Quello che preoccupa studiosi, sociologi, statistici, giuristi è proprio l’invisibilità delle donne nell’accesso e nella permanenza nel mercato del lavoro, così come la violenza anche economica e e la loro assenza nella rappresentanza istituzionale.
Gli indicatori sulla parità di genere, dopo una flessione osservata nel 2016, nel 2017 aveva registrato un lieve miglioramento, dovuto all’aumento della partecipazione delle donne negli organi decisionali, nei consigli d'amministrazione e nei consigli regionali, ma poi questo andamento è risultato insufficiente, tanto che l'Italia resta indietro nel rapporto tra i tassi di occupazione delle donne di 25-49 anni con figli in età prescolare e delle donne senza figli.
Scarsi livelli occupazionali, in particolare al Sud, rigidità nell’organizzazione del lavoro e bassa qualità, discontinuità lavorativa, barriere vecchie e nuove in campo imprenditoriale e welfare inadeguato sono i principali fattori della discriminazione delle donne. Le strategie messe in campo sinora si sono rilevate insufficienti.

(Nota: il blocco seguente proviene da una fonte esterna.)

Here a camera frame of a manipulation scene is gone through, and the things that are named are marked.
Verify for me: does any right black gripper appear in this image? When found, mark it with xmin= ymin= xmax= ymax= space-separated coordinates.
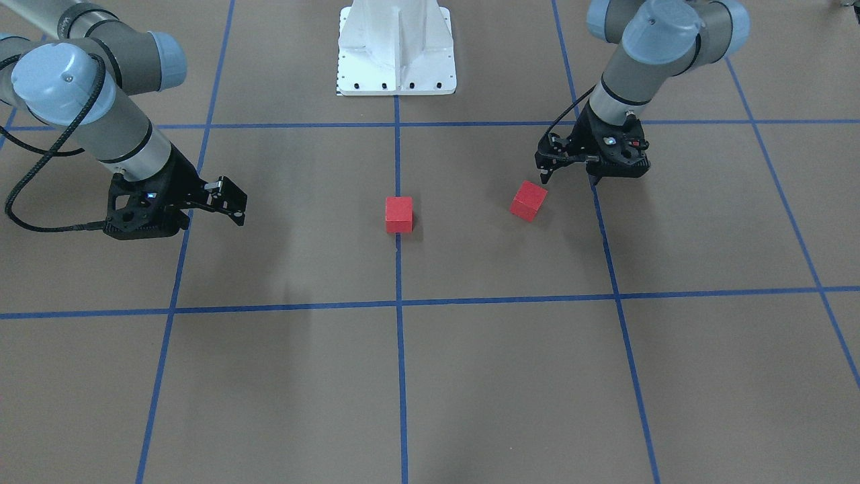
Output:
xmin=102 ymin=146 xmax=202 ymax=240

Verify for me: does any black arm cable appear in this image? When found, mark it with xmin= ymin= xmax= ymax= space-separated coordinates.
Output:
xmin=543 ymin=84 xmax=599 ymax=145
xmin=3 ymin=54 xmax=112 ymax=234

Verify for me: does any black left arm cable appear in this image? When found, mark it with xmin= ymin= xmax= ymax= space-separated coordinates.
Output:
xmin=543 ymin=84 xmax=599 ymax=145

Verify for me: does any white camera pillar base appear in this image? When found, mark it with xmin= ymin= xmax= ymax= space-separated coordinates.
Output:
xmin=336 ymin=1 xmax=458 ymax=96

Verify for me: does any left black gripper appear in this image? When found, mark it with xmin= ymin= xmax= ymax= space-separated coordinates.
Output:
xmin=571 ymin=107 xmax=651 ymax=184

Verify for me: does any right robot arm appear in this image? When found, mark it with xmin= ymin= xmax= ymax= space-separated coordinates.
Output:
xmin=2 ymin=1 xmax=207 ymax=240

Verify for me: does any red cube block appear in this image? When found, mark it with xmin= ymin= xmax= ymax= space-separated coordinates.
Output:
xmin=385 ymin=196 xmax=414 ymax=234
xmin=508 ymin=180 xmax=549 ymax=223

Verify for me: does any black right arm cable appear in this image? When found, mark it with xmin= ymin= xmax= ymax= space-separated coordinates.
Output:
xmin=3 ymin=54 xmax=112 ymax=234

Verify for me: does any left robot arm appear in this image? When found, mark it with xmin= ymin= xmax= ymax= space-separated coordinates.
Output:
xmin=567 ymin=1 xmax=750 ymax=184

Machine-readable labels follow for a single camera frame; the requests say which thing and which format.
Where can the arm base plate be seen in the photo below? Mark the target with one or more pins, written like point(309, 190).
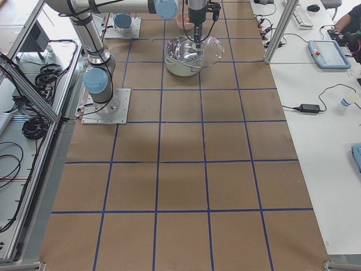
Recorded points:
point(115, 33)
point(114, 112)

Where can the blue teach pendant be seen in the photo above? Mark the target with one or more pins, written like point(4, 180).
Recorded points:
point(328, 55)
point(356, 152)

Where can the pale green electric pot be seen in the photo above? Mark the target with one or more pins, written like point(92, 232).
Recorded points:
point(183, 67)

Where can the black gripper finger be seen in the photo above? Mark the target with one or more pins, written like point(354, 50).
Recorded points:
point(195, 39)
point(200, 39)

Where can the pink bowl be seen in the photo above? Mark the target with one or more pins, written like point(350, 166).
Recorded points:
point(184, 21)

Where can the paper cup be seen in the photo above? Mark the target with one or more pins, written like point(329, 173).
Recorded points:
point(349, 99)

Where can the white keyboard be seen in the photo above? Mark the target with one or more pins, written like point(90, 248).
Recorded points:
point(301, 18)

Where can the black power adapter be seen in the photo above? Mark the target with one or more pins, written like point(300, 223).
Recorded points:
point(308, 108)

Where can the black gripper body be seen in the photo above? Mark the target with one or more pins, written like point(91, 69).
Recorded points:
point(196, 16)

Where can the aluminium frame post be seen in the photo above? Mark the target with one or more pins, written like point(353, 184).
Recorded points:
point(280, 29)

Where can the glass pot lid with knob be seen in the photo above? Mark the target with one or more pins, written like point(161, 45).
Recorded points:
point(213, 51)

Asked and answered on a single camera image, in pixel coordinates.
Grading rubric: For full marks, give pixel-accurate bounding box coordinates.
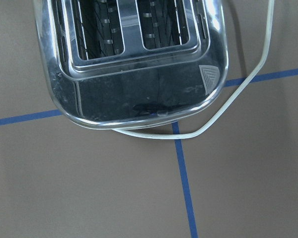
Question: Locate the chrome and cream toaster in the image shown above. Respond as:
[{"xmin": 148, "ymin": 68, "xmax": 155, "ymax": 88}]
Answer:
[{"xmin": 33, "ymin": 0, "xmax": 228, "ymax": 130}]

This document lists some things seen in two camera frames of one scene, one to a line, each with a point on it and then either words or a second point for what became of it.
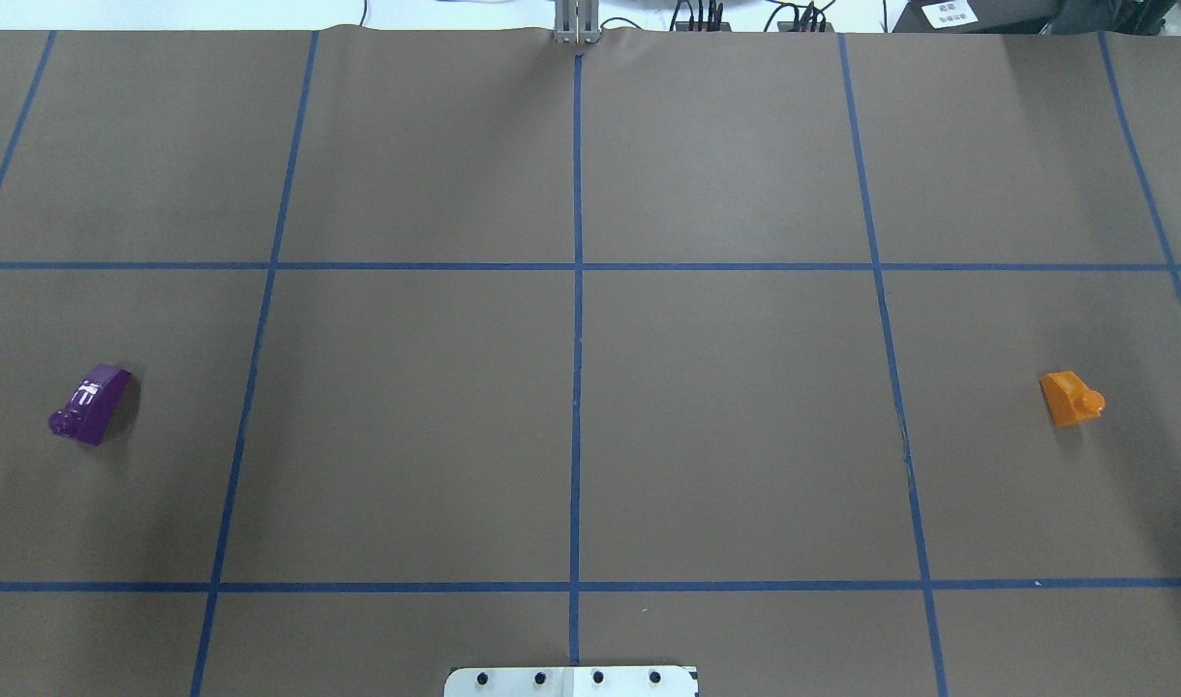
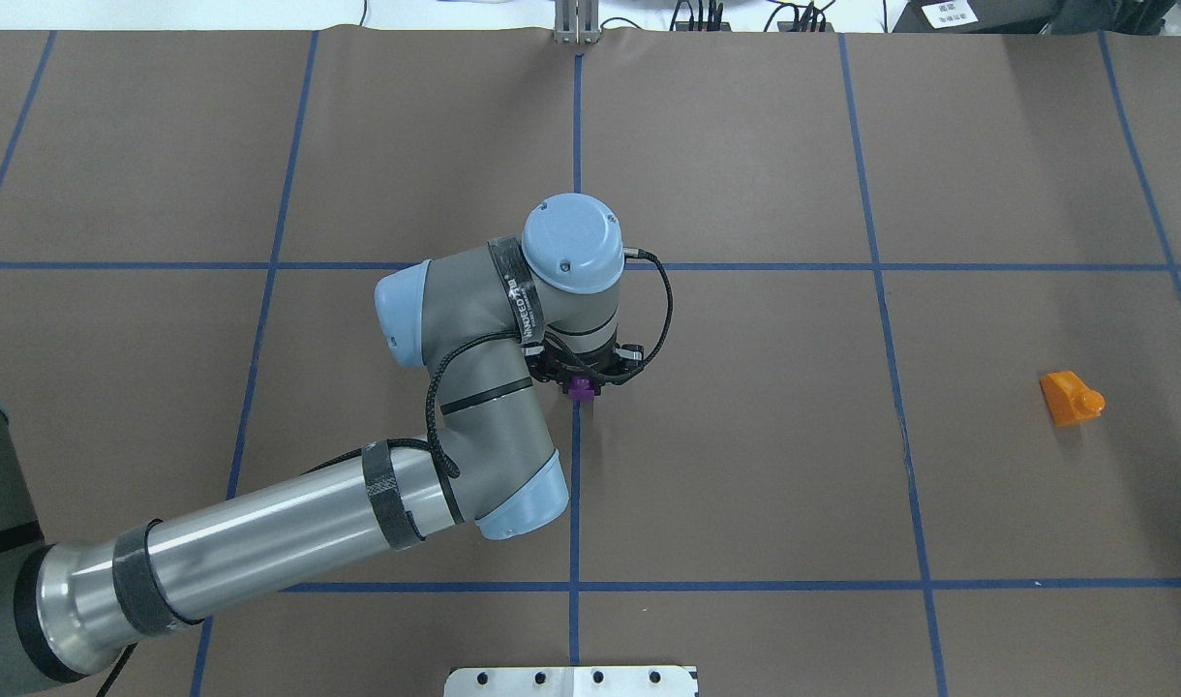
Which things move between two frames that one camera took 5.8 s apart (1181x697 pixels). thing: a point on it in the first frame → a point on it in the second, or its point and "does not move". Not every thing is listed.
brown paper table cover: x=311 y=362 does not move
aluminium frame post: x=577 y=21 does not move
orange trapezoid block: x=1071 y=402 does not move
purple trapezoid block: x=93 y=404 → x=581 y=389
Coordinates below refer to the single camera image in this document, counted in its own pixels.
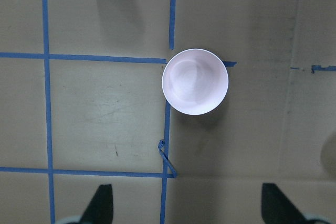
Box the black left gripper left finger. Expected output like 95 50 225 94
80 184 113 224

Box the pink bowl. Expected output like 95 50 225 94
162 48 229 115

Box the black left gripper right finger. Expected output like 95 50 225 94
261 183 308 223

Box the brown paper table cover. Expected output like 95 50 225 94
1 0 335 223

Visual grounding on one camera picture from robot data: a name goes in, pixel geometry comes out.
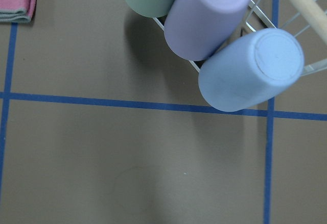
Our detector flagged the purple plastic cup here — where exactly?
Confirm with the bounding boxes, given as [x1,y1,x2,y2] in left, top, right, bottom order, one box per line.
[164,0,250,61]

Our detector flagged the blue plastic cup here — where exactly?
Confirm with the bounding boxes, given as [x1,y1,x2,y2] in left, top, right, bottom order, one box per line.
[198,28,305,112]

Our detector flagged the white wire cup rack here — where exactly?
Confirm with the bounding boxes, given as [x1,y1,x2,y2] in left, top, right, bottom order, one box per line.
[152,0,326,77]

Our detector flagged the wooden rack handle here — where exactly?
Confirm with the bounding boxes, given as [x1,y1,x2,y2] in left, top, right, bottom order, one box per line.
[289,0,326,44]

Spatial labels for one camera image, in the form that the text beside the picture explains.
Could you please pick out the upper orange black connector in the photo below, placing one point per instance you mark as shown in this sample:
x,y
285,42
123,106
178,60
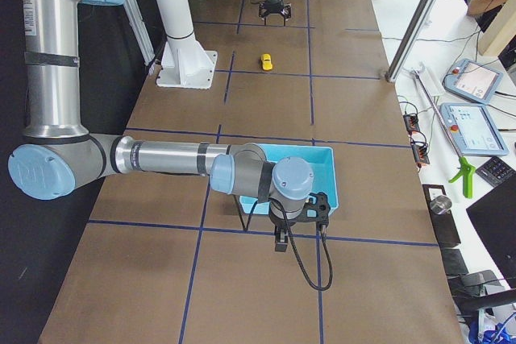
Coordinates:
x,y
411,122

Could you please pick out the teach pendant tablet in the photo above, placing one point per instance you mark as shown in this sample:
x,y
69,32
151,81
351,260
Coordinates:
x,y
472,81
472,129

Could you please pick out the orange black connector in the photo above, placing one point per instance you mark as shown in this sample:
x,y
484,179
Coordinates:
x,y
411,122
420,153

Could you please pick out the green handled reach grabber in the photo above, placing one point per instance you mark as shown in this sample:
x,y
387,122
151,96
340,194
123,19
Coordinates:
x,y
466,170

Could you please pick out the white pillar with base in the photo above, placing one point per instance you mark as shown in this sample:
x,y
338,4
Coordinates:
x,y
185,63

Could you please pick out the aluminium frame post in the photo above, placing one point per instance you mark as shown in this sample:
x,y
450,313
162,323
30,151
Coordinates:
x,y
422,10

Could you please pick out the lower orange black connector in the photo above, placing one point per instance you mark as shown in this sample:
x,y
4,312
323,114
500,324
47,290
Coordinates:
x,y
420,153

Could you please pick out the light blue plastic bin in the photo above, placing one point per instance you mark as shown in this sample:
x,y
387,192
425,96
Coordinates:
x,y
321,159

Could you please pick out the black calculator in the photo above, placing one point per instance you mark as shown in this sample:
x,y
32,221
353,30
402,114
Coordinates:
x,y
495,171

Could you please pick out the silver metal cup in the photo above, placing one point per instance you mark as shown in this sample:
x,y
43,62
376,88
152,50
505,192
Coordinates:
x,y
440,205

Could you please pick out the lower teach pendant tablet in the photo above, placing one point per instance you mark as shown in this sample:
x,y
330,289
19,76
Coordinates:
x,y
472,129

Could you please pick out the black laptop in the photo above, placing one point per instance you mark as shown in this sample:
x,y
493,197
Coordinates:
x,y
493,218

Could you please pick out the cardboard box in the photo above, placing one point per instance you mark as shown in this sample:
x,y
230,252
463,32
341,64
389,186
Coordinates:
x,y
479,7

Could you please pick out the yellow beetle toy car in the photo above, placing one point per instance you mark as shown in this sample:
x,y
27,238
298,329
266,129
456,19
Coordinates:
x,y
266,62

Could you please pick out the upper teach pendant tablet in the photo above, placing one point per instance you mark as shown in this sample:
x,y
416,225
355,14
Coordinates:
x,y
472,81

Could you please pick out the black box under cup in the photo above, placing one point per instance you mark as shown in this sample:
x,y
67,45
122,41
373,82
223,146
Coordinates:
x,y
443,224

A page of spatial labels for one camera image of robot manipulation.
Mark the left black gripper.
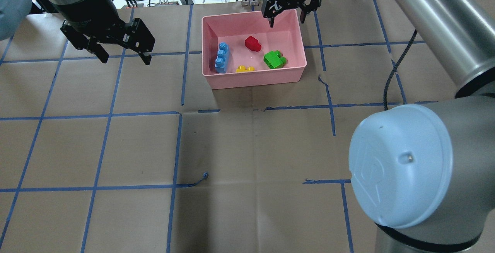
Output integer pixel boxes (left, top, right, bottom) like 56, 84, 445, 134
51, 0, 155, 65

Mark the red toy block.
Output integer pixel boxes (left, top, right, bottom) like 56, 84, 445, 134
244, 36, 262, 52

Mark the green toy block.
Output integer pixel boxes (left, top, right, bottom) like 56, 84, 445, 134
263, 50, 287, 69

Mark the yellow toy block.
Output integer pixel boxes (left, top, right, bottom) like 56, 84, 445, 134
236, 65, 255, 73

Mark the blue toy block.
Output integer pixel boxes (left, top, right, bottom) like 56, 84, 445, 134
215, 42, 230, 74

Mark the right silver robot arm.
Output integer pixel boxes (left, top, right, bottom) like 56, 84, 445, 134
348, 0, 495, 253

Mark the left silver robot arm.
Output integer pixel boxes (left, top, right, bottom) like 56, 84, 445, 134
0, 0, 155, 65

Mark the pink plastic box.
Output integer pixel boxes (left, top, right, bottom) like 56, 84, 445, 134
201, 9, 307, 90

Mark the black braided cable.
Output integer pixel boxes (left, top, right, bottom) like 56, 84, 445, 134
383, 29, 418, 111

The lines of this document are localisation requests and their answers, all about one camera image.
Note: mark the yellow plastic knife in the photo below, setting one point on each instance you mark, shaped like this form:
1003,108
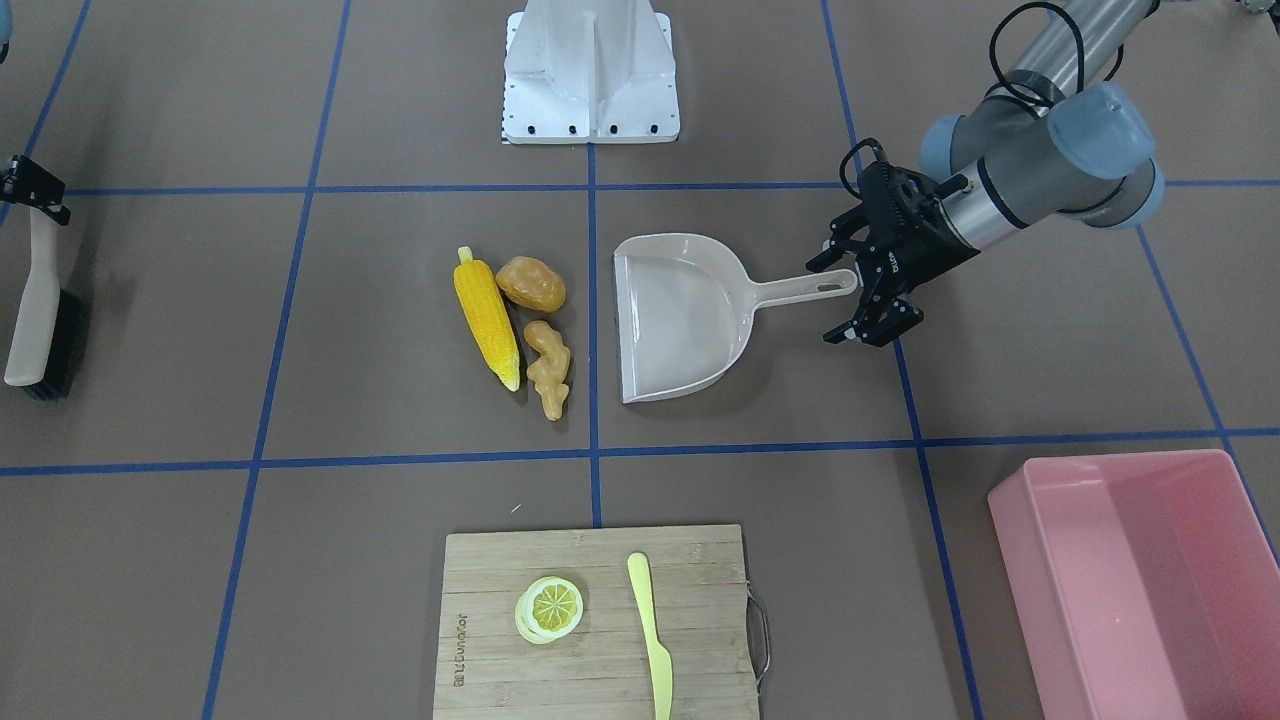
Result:
662,670

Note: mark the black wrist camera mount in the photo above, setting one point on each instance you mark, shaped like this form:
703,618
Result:
880,178

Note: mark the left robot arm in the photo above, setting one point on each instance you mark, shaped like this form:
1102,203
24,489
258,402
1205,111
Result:
1054,135

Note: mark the tan toy ginger root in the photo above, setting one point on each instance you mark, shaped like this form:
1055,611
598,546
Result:
550,369

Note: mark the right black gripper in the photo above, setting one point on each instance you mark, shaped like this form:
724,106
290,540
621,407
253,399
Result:
30,184

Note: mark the yellow toy corn cob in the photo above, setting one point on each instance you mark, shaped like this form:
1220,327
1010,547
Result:
487,317

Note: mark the beige hand brush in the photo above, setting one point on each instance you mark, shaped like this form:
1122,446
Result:
48,338

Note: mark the wooden cutting board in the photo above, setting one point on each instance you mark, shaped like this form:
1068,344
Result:
486,670

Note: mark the pink plastic bin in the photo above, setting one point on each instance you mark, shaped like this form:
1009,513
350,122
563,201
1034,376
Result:
1145,586

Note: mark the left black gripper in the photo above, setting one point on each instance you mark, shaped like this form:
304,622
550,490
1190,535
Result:
927,250

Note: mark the beige plastic dustpan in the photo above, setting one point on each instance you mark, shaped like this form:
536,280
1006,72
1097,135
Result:
686,309

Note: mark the yellow toy lemon slice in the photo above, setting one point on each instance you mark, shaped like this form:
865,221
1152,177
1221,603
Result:
549,609

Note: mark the brown toy potato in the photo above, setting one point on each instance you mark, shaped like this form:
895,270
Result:
529,282

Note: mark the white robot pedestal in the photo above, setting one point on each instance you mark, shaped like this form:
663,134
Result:
589,72

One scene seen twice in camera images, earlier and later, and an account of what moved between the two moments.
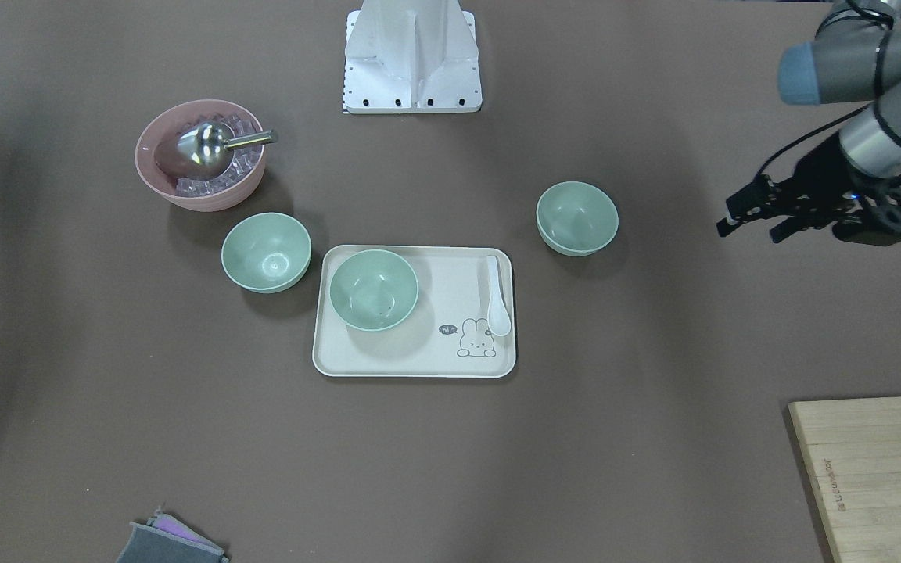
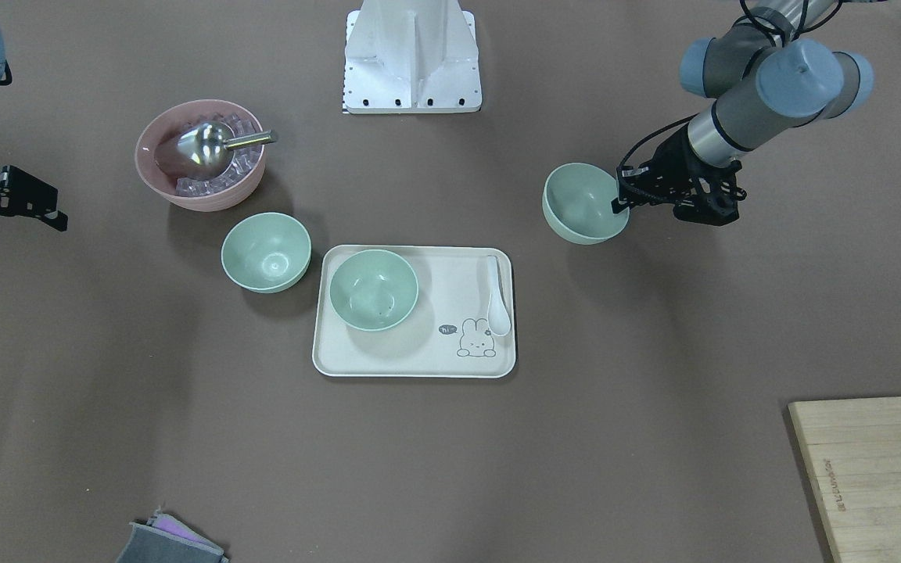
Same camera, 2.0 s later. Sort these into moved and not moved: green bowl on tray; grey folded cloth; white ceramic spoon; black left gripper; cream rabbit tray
Moved: black left gripper
Not moved: green bowl on tray; cream rabbit tray; grey folded cloth; white ceramic spoon
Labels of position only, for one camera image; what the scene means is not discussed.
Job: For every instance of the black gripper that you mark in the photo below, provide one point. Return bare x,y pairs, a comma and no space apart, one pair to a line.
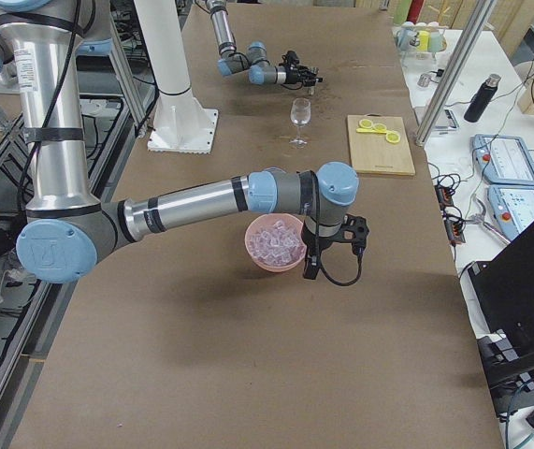
295,74
321,247

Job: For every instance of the clear wine glass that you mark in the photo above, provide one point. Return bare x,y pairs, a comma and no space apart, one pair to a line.
300,115

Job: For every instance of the clear ice cube pile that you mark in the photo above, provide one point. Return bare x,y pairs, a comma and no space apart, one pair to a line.
273,241

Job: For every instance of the pink bowl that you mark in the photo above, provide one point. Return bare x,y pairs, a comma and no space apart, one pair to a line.
271,267

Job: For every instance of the lemon slice far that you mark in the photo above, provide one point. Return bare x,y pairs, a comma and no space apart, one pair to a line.
365,123

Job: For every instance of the yellow plastic knife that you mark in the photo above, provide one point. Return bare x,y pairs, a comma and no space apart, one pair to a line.
372,131

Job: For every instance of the bamboo cutting board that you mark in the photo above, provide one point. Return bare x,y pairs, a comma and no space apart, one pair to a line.
373,153

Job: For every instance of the lemon slice near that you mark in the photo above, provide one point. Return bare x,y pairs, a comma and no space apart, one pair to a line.
392,137

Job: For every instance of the red bottle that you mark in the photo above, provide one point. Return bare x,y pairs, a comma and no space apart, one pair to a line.
415,10

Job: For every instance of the black thermos bottle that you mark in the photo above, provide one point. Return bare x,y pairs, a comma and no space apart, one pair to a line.
482,98

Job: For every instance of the right teach pendant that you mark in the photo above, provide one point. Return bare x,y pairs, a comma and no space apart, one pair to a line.
512,206

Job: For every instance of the teach pendant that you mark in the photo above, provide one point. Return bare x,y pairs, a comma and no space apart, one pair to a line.
503,159
512,206

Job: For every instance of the left teach pendant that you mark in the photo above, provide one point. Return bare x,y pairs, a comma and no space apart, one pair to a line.
503,159

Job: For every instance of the black monitor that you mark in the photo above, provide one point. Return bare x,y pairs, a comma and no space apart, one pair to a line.
505,291

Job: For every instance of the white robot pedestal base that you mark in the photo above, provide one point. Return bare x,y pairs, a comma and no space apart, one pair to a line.
180,123

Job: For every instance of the aluminium frame post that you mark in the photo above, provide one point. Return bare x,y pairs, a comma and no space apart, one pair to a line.
463,48

Se si esclude un timido accenno alla violenza, sia domestica che sul lavoro, da contrastare attraverso un inasprimento delle pene, nel “contratto di Governo” secondo il Cnel mancano i riferimenti su come s’intenda rilanciare l’occupazione femminile, promuovere le pari opportunità.
Nella spirale della violenza, esiste anche la violenza economica che è l’innesco più subdolo per isolare una donna facendole perdere l’indipendenza, La violenza economica peggiora le condizioni di una donna: ed è proprio la mancanza di un reddito autonomo ad azzerare la libertà di scelta e di autodeterminazione, oltre che l’autostima.
All’interno della coppia la violenza economica è quella forma di violenza e controllo che va dal controllo delle spese, all’esclusione della compagna dalla gestione del patrimonio, dalla richiesta di lasciare il lavoro, al dilapidare il capitale di famiglia o all’indebitarsi all’insaputa della donna. In base ai dati Istat dell’indagine sulla violenza nel 2014 sono l’1,2% (erano lo 0,9% nel 2006) le donne che hanno un partner che impedisce di gestire il proprio denaro e quello della famiglia, di conoscere l’ammontare del reddito familiare 0,9%, di utilizzare il bancomat 0,8%.
L’asimmetria di potere tra uomini e donne è alla base anche di un altro problema: quello delle molestie e dei ricatti sessuali sul posto di lavoro, fenomeno che ha riguardato almeno 1 milione e 404 mila donne nell’arco della loro vita, ma il dato Istat è probabilmente sottostimato.
Il 17% delle donne che lavorano non ha un conto corrente, quindi non gestisce il guadagno del suo lavoro; in generale il 23% delle donne italiane non ha un conto corrente, in alcune regioni la percentuale arriva al 40% e solo il 21% ne ha uno personale.
L’85% delle famiglie monoreddito in condizioni di povertà assoluta ha come riferimento una donna.
Le dimissioni volontarie dal lavoro nell’80% dei casi per le donne dipendono da mancanza di servizi per conciliare casa e lavoro; per gli uomini il motivo è un cambio di lavoro.
Il costo complessivo annuo della violenza sulle donne è stato nel 2017 17 miliardi di euro, 6 milioni le donne coinvolte in violenza fisica ed abuso economico (assenteismo, perdita ore lavorate, danni economici alla famiglia ed ai figli, spese mediche e di socio assistenza).